Date of Award


Document Type

Thesis (Ph.D.)

Department or Program

Psychological & Brain Sciences

First Advisor

Alireza Soltani


Most existing mechanistic models of decision making consider microcircuits within a homogenous brain area and fail to consider the distributed nature of this cognitive process. More specifically, these models do not take into account: a) how different types of information might influence choice in different stages of the process; and b) how interactions and the heterogeneity between circuits across different brain areas might be essential for the process. In this dissertation, I present a combination of experimental and modeling approaches to study distributed nature of the decision-making by examining both the distributed processing of information as well as the interaction between and heterogeneity of circuits across different brain areas. First, in a value-based perceptual decision-making task in humans, we studied the stages within the decision-making processes in which reward and sensory information exert their influences on the process. We used behavioral analyses and modeling to show that, in contrast to sensory information, reward information does not influence early stages of the decision making. Instead, it exerts its influence in the later stages of the process by biasing response towards the choice option with higher expected reward.

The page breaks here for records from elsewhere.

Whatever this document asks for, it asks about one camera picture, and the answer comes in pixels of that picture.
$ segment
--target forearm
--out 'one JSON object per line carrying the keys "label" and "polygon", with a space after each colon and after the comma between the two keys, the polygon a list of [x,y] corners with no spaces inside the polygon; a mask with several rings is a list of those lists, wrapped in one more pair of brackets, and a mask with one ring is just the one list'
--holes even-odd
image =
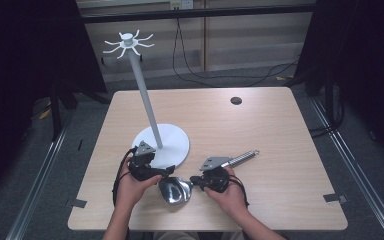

Second, we re-examined data from microstimulation of the Frontal Eye Field (FEF) in monkeys during a value-based decision-making task to study the contribution of interactions within oculomotor system to choice behavior. Using different models that can account for interaction between circuits, we found that the brain areas within oculomotor system use reward information to prevent global changes to behavior in presence of perturbations in the FEF. Based on these findings, we developed new biologically plausible decision-making models that can account for the distributed nature of decision making by considering interactions and heterogeneity between circuits across different brain areas. The simulation results highlight the critical roles of heterogeneity and distributed processing in generating robust and stable behavior and enhanced sensitivity to the sensory information.